**WHAT TO PRODUCE:** This exercise asks for every line of the material that includes the word "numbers".

**GIVEN MATERIAL:**

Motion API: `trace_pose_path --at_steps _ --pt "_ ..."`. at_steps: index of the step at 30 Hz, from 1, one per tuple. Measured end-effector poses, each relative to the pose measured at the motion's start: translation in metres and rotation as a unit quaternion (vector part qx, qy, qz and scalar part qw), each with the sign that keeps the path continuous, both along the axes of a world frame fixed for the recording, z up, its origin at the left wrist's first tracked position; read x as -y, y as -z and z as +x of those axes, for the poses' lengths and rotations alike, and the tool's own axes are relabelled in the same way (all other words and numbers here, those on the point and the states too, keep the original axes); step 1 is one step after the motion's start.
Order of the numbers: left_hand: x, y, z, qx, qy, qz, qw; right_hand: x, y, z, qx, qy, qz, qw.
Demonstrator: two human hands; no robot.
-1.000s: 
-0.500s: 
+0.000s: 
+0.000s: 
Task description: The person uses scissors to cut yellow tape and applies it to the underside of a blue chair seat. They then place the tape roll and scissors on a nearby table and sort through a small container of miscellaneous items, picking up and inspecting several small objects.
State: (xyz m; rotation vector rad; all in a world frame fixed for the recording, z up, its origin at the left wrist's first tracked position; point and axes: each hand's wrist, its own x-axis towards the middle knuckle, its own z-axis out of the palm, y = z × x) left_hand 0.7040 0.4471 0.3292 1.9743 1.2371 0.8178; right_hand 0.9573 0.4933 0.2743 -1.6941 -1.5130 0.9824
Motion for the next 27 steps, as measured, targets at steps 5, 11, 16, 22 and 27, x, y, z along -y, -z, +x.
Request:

**RESPONSE BOX:**
Motion API: `trace_pose_path --at_steps _ --pt "_ ..."`. at_steps: index of the step at 30 Hz, from 1, one per tuple. Measured end-effector poses, each relative to the pose measured at the motion's start: translation in metres and rotation as a unit quaternion (vector part qx, qy, qz and scalar part qw), each with the sign that keeps the path continuous, both along the axes of a world frame fixed for the recording, z up, its origin at the left wrist's first tracked position; read x as -y, y as -z and z as +x of those axes, for the poses' lengths and rotations alike, and the tool's own axes are relabelled in the same way (all other words and numbers here, those on the point and the states too, keep the original axes); step 1 is one step after the motion's start.
Order of the numbers: left_hand: x, y, z, qx, qy, qz, qw; right_hand: x, y, z, qx, qy, qz, qw.

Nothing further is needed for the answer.